- **WHAT THE EXERCISE ASKS**:
Across the material that follows, tally each line in which "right" occurs, and state the total alone.

- **SOURCE DATA**:
━━━━━━━━━━━━━━━━━━━━
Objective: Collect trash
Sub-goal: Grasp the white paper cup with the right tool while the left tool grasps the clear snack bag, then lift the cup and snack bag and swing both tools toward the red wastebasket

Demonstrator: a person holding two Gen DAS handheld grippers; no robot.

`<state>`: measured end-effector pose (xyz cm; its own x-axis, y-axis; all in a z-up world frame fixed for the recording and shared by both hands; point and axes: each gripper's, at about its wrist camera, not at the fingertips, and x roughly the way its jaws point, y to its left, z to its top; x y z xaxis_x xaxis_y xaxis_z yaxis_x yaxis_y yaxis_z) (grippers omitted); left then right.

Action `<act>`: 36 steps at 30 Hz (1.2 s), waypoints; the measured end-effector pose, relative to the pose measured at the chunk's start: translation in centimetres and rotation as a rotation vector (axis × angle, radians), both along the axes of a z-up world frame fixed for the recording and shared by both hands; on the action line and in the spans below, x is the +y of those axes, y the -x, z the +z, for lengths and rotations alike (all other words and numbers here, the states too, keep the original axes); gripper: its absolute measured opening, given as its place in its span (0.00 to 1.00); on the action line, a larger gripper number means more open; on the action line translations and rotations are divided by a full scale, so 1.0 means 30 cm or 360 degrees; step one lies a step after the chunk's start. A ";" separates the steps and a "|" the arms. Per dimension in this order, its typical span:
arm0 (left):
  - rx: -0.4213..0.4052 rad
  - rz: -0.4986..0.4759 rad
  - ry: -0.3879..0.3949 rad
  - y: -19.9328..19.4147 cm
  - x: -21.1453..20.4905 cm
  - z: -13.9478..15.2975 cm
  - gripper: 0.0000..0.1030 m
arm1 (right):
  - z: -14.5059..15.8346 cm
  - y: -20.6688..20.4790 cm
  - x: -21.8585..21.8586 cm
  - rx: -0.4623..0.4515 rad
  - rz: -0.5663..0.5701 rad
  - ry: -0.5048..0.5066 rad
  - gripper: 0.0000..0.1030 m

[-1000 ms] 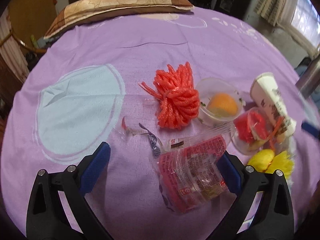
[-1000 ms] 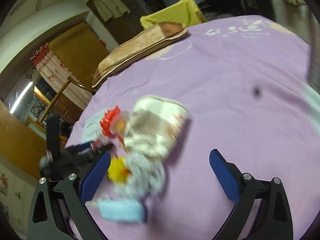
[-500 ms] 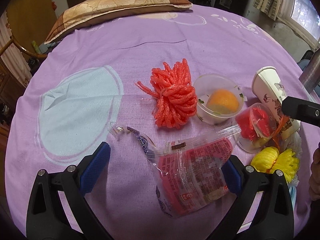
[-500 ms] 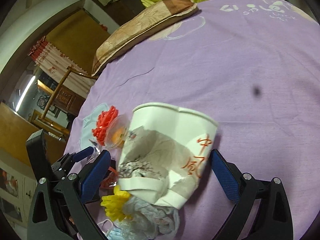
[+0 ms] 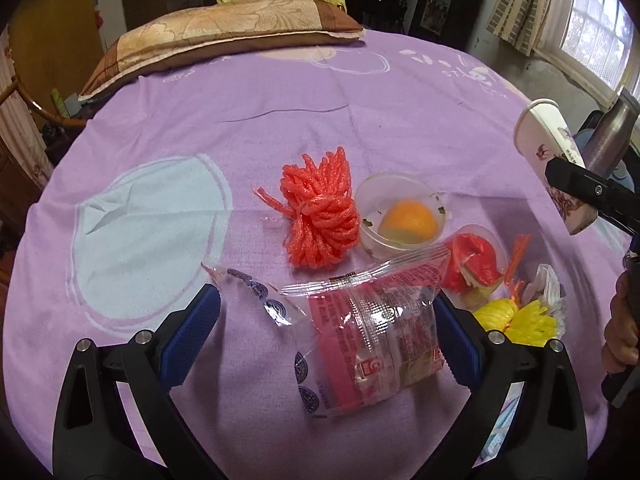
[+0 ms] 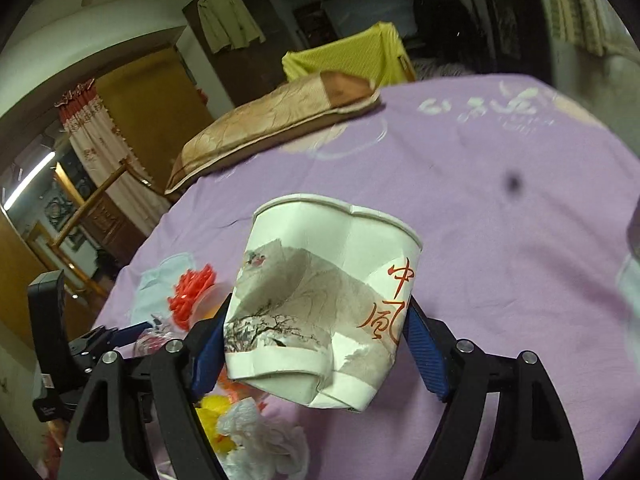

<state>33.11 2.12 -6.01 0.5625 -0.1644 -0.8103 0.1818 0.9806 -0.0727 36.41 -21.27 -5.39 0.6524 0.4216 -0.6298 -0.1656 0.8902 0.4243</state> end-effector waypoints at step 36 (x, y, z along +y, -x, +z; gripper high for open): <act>-0.0290 -0.0034 0.0234 0.086 0.049 0.137 0.52 | -0.021 0.011 -0.009 0.0031 -0.0022 0.0067 0.76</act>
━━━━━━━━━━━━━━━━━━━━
- **TASK RESULT**:
3